Luckily she hadn’t called any authorities.
I missed Noah and Ellie leaving, but when I came upstairs Mom was there. She sat on a barstool at the island counter in the kitchen. She had her coffee and her protein shake. “Where have you been?” she asked. Usually she kept a calm air about her, but she wasn’t quite as calm now. I knew she worried about me constantly these days, but I wished she wouldn’t. I still wasn’t sure I regretted my suicide attempt, but I wasn’t about to try to do it again.
“I went for a morning walk on the beach,” I answered, feeling the need to lie about my shared time with Noah.
Mom nodded. “That’s good. The beach is always good for the soul.” She glanced down at my pajamas. “You didn’t want to change before you went out?”
Sighing, I moved for the pantry. I opened the door and hung on it, nothing inside looking very appealing. “Most of my clothes no longer fit.” And that was the honest to God truth.
During my stay at The Cove I’d gained about fifteen pounds. My roommate, Patty, had been anorexic. That was the reason she was there. And the crazy part was, when I’d first moved in with her, I’d been the thinner one! What a wakeup call—I’d never noticed I had an eating problem. Actually, I didn’t think my weight loss was necessarily an eating problem but a result of other things—like stress and depression. But on that first day, when I saw Patty’s eyes take in my figure with envy, I knew I needed to make a change. If not for my own sake, then at least as an example for her.
So that very evening I’d gorged on The Cove’s cafeteria food. And for the entire time I was there, I ate the way I wanted.
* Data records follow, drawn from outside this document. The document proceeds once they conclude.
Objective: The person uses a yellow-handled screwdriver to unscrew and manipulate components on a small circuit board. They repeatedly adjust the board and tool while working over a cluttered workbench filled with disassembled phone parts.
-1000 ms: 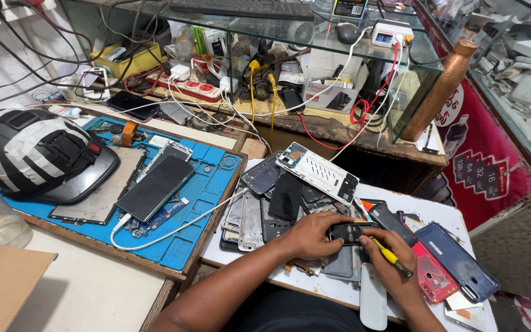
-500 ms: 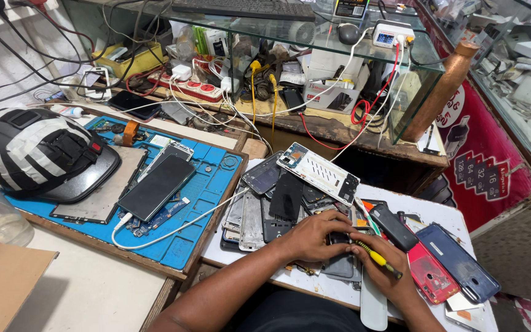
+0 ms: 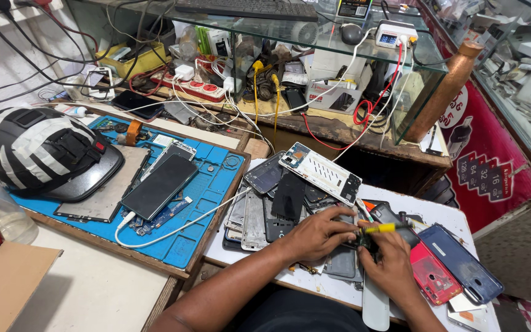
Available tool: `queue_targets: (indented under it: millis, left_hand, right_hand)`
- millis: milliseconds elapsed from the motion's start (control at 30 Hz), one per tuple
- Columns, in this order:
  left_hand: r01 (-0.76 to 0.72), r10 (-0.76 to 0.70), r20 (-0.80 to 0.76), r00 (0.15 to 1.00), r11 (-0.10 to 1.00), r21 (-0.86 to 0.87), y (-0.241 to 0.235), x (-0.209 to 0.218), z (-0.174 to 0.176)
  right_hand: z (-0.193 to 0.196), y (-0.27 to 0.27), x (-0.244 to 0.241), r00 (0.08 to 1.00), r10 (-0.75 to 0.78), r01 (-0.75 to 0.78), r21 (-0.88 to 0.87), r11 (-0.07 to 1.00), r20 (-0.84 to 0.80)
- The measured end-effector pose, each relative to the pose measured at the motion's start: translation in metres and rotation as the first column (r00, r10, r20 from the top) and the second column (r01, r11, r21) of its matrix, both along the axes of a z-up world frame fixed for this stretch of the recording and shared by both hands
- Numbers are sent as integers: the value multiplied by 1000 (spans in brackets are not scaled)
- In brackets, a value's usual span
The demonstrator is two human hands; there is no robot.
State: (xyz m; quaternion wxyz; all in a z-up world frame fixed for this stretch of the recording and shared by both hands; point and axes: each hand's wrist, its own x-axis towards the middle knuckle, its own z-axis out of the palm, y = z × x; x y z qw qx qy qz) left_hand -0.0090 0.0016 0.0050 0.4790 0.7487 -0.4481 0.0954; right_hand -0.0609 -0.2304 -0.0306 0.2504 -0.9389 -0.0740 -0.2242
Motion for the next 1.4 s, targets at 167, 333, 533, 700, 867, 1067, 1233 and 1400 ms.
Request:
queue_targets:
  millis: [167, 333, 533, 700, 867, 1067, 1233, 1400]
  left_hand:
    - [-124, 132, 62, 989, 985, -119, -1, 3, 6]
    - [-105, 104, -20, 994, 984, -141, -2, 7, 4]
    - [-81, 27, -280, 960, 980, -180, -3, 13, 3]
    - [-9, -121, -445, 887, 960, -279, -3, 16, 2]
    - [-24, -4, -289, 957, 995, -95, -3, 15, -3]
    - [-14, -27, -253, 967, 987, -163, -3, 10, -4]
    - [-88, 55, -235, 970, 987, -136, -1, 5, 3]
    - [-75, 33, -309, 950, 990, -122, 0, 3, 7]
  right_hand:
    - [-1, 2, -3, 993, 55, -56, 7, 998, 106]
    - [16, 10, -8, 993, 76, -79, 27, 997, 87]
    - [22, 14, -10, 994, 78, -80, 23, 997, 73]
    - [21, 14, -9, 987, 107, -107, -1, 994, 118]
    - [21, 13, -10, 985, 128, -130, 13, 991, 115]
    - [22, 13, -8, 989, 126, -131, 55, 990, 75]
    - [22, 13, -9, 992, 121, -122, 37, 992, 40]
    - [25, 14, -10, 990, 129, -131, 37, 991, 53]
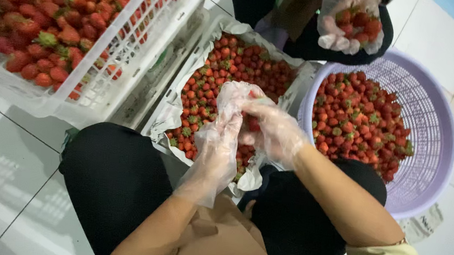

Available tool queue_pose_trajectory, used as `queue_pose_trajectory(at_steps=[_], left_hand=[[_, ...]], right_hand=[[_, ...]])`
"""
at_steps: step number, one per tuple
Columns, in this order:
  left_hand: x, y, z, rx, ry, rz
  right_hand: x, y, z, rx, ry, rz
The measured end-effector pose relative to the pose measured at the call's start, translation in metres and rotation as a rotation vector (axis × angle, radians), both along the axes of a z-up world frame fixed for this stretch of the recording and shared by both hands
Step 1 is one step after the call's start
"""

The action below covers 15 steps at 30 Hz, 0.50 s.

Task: The person sits on the floor and sorts strawberries by hand, removing green caps and placing selected berries into a purple basket. The person wears disposable gloves and handles strawberries from a white crate, inspecting each one before transfer.

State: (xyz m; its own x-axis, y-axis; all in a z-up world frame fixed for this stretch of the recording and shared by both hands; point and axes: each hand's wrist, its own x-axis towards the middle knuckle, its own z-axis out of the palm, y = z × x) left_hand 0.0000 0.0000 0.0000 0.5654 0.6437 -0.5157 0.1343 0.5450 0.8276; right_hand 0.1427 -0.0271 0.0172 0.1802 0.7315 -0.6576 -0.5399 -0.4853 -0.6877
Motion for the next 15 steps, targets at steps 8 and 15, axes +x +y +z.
queue_pose_trajectory(at_steps=[8, 15], left_hand=[[-0.017, 0.017, -0.021, -0.110, -0.760, 0.237], [-0.062, 0.049, -0.025, -0.156, -0.889, 0.512]], right_hand=[[0.083, -0.035, 0.007, -0.002, -0.367, 0.483], [0.150, -0.064, 0.042, -0.958, -1.203, 0.587]])
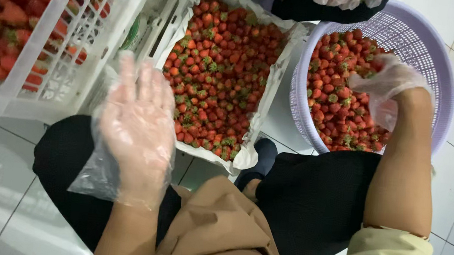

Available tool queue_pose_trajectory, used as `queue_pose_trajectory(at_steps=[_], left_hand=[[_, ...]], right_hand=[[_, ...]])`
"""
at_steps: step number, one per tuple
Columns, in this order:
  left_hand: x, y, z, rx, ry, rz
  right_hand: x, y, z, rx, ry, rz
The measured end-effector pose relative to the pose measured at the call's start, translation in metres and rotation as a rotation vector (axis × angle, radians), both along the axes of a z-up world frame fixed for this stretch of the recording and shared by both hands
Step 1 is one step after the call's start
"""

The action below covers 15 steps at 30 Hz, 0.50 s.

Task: The person sits on the floor and sorts strawberries by hand, removing green caps and placing selected berries into a purple basket. The person wears disposable gloves and handles strawberries from a white crate, inspecting each one before transfer.

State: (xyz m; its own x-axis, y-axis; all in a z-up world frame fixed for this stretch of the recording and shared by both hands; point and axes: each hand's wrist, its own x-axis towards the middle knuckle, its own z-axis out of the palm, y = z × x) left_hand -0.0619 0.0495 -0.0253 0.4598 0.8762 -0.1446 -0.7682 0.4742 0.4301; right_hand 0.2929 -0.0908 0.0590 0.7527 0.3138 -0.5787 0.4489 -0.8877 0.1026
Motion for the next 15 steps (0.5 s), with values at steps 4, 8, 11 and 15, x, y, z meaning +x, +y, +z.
queue_pose_trajectory(at_steps=[4, 8, 11, 15], left_hand=[[-0.014, 0.008, 0.001, -0.026, -0.156, -0.014], [-0.016, 0.013, -0.006, -0.081, -0.240, -0.008], [-0.014, 0.013, -0.010, -0.132, -0.270, -0.022], [-0.010, 0.019, -0.007, -0.184, -0.232, -0.029]], right_hand=[[-0.022, 0.019, -0.011, -0.074, -0.174, 0.053], [-0.087, 0.065, -0.084, 0.109, 0.170, 0.599], [-0.154, 0.090, -0.153, -0.056, 0.419, 0.796], [-0.207, 0.090, -0.213, 0.391, 0.333, 1.326]])
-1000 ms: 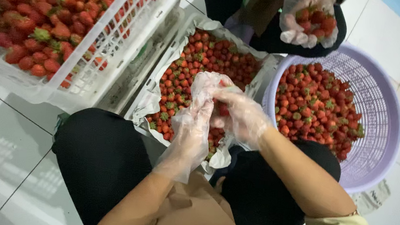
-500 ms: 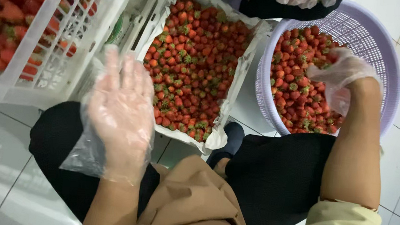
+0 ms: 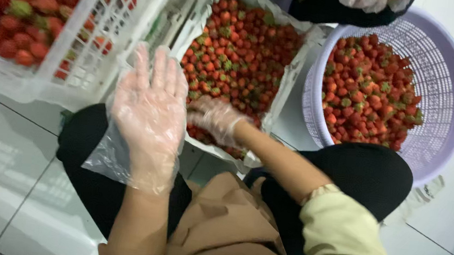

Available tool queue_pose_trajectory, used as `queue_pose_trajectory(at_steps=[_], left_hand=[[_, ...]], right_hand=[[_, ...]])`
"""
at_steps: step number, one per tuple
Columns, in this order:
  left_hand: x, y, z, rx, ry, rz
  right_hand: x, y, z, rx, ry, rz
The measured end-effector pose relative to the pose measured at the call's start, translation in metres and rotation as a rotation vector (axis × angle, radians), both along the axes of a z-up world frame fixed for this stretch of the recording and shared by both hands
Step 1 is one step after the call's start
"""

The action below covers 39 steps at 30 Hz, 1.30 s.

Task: The person sits on the floor and sorts strawberries by hand, removing green caps and placing selected berries into a purple basket. The person wears disposable gloves and handles strawberries from a white crate, inspecting each one before transfer.

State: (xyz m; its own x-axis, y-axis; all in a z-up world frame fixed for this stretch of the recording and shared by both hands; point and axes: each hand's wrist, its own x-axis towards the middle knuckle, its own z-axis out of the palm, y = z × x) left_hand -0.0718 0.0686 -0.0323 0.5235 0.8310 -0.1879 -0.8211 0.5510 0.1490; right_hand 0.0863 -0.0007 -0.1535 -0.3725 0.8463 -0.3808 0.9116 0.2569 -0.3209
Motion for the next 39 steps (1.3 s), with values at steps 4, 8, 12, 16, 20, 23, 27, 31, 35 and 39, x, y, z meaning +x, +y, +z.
queue_pose_trajectory(at_steps=[4, 8, 12, 16, 20, 23, 27, 31, 35, 39], left_hand=[[-0.001, 0.003, 0.005, -0.033, 0.030, 0.016], [-0.002, 0.000, 0.005, -0.038, 0.040, -0.022], [0.002, 0.000, 0.005, -0.045, 0.045, -0.026], [0.005, 0.000, 0.006, -0.070, 0.054, -0.035], [0.004, 0.000, 0.001, -0.090, 0.073, -0.047], [0.006, 0.001, -0.001, -0.105, 0.077, -0.070], [0.011, -0.001, -0.003, -0.160, 0.089, -0.061], [0.015, -0.002, -0.001, -0.162, 0.095, -0.061], [0.020, -0.002, -0.004, -0.201, 0.066, -0.035], [0.020, -0.002, -0.009, -0.223, 0.027, -0.074]], right_hand=[[-0.026, 0.014, -0.031, -0.125, -0.045, 0.050], [-0.019, 0.015, -0.032, -0.164, -0.152, 0.223], [-0.020, 0.012, -0.016, -0.204, -0.295, 0.381], [-0.009, 0.015, -0.009, -0.214, -0.133, 0.244], [0.033, 0.015, -0.025, -0.029, -0.188, 0.187], [0.073, 0.025, -0.039, 0.305, -0.070, -0.149], [0.111, 0.048, -0.053, 0.260, -0.151, -0.682], [0.103, 0.063, -0.065, 0.103, -0.187, -0.884], [0.090, 0.058, -0.069, 0.275, -0.238, -0.962], [0.103, 0.071, -0.054, -0.032, -0.232, -0.929]])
Part of Patty’s treatment meant we didn’t have a mirror in our room. I hadn’t realized my body had changed as much as it had until yesterday. Because when I tried on the clothes I wanted to wear home, they no longer fit. Talk about a mini panic attack—especially when I’d had to borrow some of what Patty referred to as her ‘fat clothes’ to wear home.
But I wasn’t fat. Last night, after showering in the basement bathroom, I’d studied my naked form in front of the mirror for the first time in four months. My body had changed…but in a good way. I no longer fit into all my size two clothing, but now I had something I’d never had before—breasts! And even if my overly-healthy, slightly diet-crazed Mom was about to tell me otherwise, I think I liked this new me.
Mom stood, heading for the microwave to reheat her coffee. “I guess we’re going to have to go shopping today then. Those pajamas and the outfit you wore yesterday are hideous. You need some different clothes. And a change in wardrobe is always good.”
What? I’d expected her to comment on my weight, but instead she was going to buy me new clothes. I was so relieved, I walked over and gave her a hug. And then, after shocking the heck out of her, I changed for a fun-filled day of shopping. Truthfully, I loved shopping. Almost as much as Rose loved to shop. So the three of us set out for the nearest mall…and it was a really good day.
Rose was still being very cold and strange around me, but at least her ear buds stayed out for the mall trip. When we arrived back at the house, a little after lunchtime, I debated on what to do with the rest of my day. Mom worked from home, doing most of the behind-the-scenes stuff for Dad’s real-estate job. So even on Sundays both my parents were always working. Rose watched her TV shows. And that left me by my lonesome.
On a normal summer day, I might have taken a towel down to the waterfront, dug my feet into the hot sand, and worked diligently on bronzing my skin. But I wasn’t ready to face the ocean head-on yet. It reminded me too much of Ben and too much of the way he’d died. I’d had lots of time to think these past four months. Ben had sacrificed his life trying to rescue someone else. After learning about my brother’s death, I’d been so distraught that my immediate reaction had been to join him—wherever he might be. But with time to think…I knew he’d be disappointed in that rash decision. And so now, I was scared to death to face the ocean and step in the sand we’d spent countless hours as kids playing in.
My other option was Sonya Fletcher. My bestie. My partner in crime since kindergarten. Her father owned an all-you-can-eat crab place in Nags Head, another beach town a few miles away. I’d worked as a server at his restaurant the past two summers. Now that I was home, I assumed he’d be eager for me to start work with the rest of the summer hires. But just like Logan, I hadn’t heard from Sonya once in the past four months. Why were all my friends from high school avoiding me? Maybe their avoidance was for the best. I felt pressure around them and having that pressure lifted while at The Cove had been pretty freaking nice.